## Given information
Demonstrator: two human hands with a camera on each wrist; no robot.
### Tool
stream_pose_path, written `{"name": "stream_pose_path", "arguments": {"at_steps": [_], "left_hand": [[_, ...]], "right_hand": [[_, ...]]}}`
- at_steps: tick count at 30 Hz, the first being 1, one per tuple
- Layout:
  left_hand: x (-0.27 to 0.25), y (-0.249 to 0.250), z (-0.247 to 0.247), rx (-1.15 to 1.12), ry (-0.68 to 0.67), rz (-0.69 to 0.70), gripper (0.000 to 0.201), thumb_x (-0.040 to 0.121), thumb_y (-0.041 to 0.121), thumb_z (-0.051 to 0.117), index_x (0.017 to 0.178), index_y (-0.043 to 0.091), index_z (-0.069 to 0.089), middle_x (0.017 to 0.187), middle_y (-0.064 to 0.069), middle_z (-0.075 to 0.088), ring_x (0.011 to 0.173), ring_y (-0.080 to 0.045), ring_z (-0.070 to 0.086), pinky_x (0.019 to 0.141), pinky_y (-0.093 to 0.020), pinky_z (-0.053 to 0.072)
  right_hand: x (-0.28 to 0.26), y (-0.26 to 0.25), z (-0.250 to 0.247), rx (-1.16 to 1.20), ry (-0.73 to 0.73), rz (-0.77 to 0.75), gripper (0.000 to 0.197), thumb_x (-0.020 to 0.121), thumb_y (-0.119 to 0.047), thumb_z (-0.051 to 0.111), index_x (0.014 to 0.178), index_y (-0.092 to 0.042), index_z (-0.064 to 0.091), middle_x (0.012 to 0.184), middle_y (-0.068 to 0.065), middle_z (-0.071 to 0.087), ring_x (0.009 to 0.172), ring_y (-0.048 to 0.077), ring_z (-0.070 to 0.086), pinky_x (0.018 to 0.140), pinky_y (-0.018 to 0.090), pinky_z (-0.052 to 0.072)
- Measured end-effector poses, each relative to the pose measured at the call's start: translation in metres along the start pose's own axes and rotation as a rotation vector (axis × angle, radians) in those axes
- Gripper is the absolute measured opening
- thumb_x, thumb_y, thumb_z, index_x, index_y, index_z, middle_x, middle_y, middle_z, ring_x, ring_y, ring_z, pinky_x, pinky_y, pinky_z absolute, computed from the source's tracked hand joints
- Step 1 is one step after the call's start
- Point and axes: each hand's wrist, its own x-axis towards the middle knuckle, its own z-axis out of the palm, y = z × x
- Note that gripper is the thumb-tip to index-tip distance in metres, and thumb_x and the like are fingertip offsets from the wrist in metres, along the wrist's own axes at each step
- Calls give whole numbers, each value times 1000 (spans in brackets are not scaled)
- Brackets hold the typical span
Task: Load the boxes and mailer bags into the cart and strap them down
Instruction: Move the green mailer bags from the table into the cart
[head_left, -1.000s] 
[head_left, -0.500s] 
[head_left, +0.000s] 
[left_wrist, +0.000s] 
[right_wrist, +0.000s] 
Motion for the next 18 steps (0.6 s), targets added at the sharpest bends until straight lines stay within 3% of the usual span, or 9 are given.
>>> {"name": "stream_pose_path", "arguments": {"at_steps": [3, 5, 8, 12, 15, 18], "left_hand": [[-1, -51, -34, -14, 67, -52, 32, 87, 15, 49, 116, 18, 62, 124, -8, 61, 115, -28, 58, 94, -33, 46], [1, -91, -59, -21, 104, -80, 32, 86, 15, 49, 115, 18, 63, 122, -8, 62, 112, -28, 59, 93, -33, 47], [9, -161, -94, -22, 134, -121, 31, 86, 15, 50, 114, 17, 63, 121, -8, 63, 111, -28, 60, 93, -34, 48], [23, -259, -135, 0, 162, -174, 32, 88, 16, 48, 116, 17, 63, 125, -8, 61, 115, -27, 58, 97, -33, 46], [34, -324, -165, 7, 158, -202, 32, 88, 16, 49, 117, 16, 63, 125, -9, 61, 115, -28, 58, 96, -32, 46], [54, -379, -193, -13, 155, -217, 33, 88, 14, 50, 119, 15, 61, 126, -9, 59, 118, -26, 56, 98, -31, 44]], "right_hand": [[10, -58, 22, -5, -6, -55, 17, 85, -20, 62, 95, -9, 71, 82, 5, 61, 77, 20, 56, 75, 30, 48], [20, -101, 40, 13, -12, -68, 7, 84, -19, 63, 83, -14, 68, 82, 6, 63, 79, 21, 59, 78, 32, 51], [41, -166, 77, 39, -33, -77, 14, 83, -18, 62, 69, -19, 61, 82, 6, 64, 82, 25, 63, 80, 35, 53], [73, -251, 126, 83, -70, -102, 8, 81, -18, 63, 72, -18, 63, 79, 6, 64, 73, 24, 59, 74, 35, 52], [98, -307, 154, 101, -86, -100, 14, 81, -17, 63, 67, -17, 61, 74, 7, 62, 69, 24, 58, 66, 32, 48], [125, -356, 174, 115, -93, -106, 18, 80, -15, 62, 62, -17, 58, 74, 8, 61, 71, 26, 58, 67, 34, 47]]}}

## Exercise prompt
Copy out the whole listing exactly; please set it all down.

## Solution to the exercise
Demonstrator: two human hands with a camera on each wrist; no robot.
### Tool
stream_pose_path, written `{"name": "stream_pose_path", "arguments": {"at_steps": [_], "left_hand": [[_, ...]], "right_hand": [[_, ...]]}}`
- at_steps: tick count at 30 Hz, the first being 1, one per tuple
- Layout:
  left_hand: x (-0.27 to 0.25), y (-0.249 to 0.250), z (-0.247 to 0.247), rx (-1.15 to 1.12), ry (-0.68 to 0.67), rz (-0.69 to 0.70), gripper (0.000 to 0.201), thumb_x (-0.040 to 0.121), thumb_y (-0.041 to 0.121), thumb_z (-0.051 to 0.117), index_x (0.017 to 0.178), index_y (-0.043 to 0.091), index_z (-0.069 to 0.089), middle_x (0.017 to 0.187), middle_y (-0.064 to 0.069), middle_z (-0.075 to 0.088), ring_x (0.011 to 0.173), ring_y (-0.080 to 0.045), ring_z (-0.070 to 0.086), pinky_x (0.019 to 0.141), pinky_y (-0.093 to 0.020), pinky_z (-0.053 to 0.072)
  right_hand: x (-0.28 to 0.26), y (-0.26 to 0.25), z (-0.250 to 0.247), rx (-1.16 to 1.20), ry (-0.73 to 0.73), rz (-0.77 to 0.75), gripper (0.000 to 0.197), thumb_x (-0.020 to 0.121), thumb_y (-0.119 to 0.047), thumb_z (-0.051 to 0.111), index_x (0.014 to 0.178), index_y (-0.092 to 0.042), index_z (-0.064 to 0.091), middle_x (0.012 to 0.184), middle_y (-0.068 to 0.065), middle_z (-0.071 to 0.087), ring_x (0.009 to 0.172), ring_y (-0.048 to 0.077), ring_z (-0.070 to 0.086), pinky_x (0.018 to 0.140), pinky_y (-0.018 to 0.090), pinky_z (-0.052 to 0.072)
- Measured end-effector poses, each relative to the pose measured at the call's start: translation in metres along the start pose's own axes and rotation as a rotation vector (axis × angle, radians) in those axes
- Gripper is the absolute measured opening
- thumb_x, thumb_y, thumb_z, index_x, index_y, index_z, middle_x, middle_y, middle_z, ring_x, ring_y, ring_z, pinky_x, pinky_y, pinky_z absolute, computed from the source's tracked hand joints
- Step 1 is one step after the call's start
- Point and axes: each hand's wrist, its own x-axis towards the middle knuckle, its own z-axis out of the palm, y = z × x
- Note that gripper is the thumb-tip to index-tip distance in metres, and thumb_x and the like are fingertip offsets from the wrist in metres, along the wrist's own axes at each step
- Calls give whole numbers, each value times 1000 (spans in brackets are not scaled)
- Brackets hold the typical span
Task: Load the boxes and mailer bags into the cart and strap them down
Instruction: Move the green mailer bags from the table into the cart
[head_left, -1.000s] 
[head_left, -0.500s] 
[head_left, +0.000s] 
[left_wrist, +0.000s] 
[right_wrist, +0.000s] 
Motion for the next 18 steps (0.6 s), targets added at the sharpest bends until straight lines stay within 3% of the usual span, or 9 are given.
>>> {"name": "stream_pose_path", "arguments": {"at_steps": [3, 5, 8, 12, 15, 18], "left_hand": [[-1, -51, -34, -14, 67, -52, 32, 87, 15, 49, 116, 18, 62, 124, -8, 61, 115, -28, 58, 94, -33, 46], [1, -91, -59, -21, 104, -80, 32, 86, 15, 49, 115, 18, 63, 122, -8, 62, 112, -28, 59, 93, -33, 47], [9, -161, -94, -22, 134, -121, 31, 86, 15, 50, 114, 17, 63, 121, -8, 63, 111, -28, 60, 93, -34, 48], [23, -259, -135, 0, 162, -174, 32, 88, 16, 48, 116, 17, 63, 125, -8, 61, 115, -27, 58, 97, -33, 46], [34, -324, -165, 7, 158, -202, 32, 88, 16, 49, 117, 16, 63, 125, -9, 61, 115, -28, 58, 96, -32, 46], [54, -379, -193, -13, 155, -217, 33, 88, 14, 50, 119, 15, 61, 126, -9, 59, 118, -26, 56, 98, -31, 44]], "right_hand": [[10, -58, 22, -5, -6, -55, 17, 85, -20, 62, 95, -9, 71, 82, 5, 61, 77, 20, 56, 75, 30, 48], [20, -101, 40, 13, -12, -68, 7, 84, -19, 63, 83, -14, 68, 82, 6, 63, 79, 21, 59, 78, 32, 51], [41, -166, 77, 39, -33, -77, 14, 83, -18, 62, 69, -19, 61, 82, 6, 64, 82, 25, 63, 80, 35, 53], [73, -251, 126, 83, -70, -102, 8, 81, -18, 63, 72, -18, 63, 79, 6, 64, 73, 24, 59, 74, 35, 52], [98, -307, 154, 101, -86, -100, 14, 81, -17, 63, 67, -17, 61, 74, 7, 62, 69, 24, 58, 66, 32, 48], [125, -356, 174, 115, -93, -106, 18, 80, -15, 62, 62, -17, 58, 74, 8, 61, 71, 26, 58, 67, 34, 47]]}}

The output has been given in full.